Chaingraph is a Kubernetes application which can be installed using Helm. The primary application component – the Chaingraph agent – connects to a set of trusted nodes using the standard P2P network protocol, writing all blocks and transactions relayed by those nodes to a Postgres SQL database. Separately, one or more Hasura instances handle user API requests by reading from the Postgres database.
By default the Chaingraph chart automatically deploys all necessary application components to the most appropriate Kubernetes node(s): a testnet BCHN node and persistent storage volume, a Postgres database and persistent storage volume, a Hasura instance, and the agent instance.

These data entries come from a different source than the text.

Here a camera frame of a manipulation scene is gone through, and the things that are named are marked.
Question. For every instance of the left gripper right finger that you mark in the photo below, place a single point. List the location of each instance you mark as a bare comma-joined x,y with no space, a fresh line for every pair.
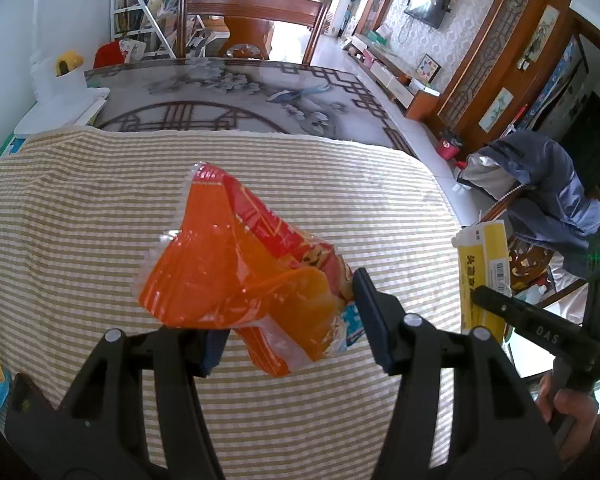
497,432

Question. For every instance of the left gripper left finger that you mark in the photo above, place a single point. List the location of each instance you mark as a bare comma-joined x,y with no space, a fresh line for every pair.
98,429

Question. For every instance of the yellow medicine box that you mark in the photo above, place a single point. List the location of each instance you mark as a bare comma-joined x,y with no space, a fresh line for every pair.
483,256

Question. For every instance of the orange snack bag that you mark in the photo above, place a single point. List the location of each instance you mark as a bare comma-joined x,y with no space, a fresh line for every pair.
228,262

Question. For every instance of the person's right hand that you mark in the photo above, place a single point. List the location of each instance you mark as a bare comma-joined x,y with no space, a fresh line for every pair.
571,403

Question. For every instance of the dark wooden side chair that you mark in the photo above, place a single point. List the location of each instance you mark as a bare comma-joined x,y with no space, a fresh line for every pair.
528,263

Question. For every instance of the blue jacket on chair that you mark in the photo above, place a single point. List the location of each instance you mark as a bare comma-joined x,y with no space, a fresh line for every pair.
552,209

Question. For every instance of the beige checkered tablecloth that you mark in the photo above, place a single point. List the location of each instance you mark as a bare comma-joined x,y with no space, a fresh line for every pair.
80,208

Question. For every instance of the small red floor bin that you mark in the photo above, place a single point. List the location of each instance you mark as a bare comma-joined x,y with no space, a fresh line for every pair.
448,147

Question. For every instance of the low tv cabinet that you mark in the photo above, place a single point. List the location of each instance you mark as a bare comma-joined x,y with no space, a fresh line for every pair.
416,100

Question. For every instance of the yellow toy on lamp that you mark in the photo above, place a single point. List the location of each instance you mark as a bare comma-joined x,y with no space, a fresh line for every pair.
67,62

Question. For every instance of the red bag on floor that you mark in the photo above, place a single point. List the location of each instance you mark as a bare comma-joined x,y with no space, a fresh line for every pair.
109,55

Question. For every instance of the white magazine rack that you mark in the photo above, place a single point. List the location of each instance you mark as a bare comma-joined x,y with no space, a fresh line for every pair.
152,22

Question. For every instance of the brown wooden chair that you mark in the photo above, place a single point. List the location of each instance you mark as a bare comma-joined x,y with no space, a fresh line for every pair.
248,21

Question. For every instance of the wall mounted television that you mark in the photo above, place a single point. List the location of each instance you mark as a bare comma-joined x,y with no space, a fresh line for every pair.
429,12

While this default should work well for most use cases, users can also toggle most application components in the Helm chart to manage them another way (e.g. using a hosted Postgres database, connecting to an existing set of trusted nodes, using Hasura Cloud, or deploying with another Kubernetes templating or management system).
When Chaingraph is first installed, any configured nodes will immediately begin syncing with the public network, the internal Postgres database will be created and configured (if enabled), and the agent will begin syncing historical blockchain data from the nodes to the configured database.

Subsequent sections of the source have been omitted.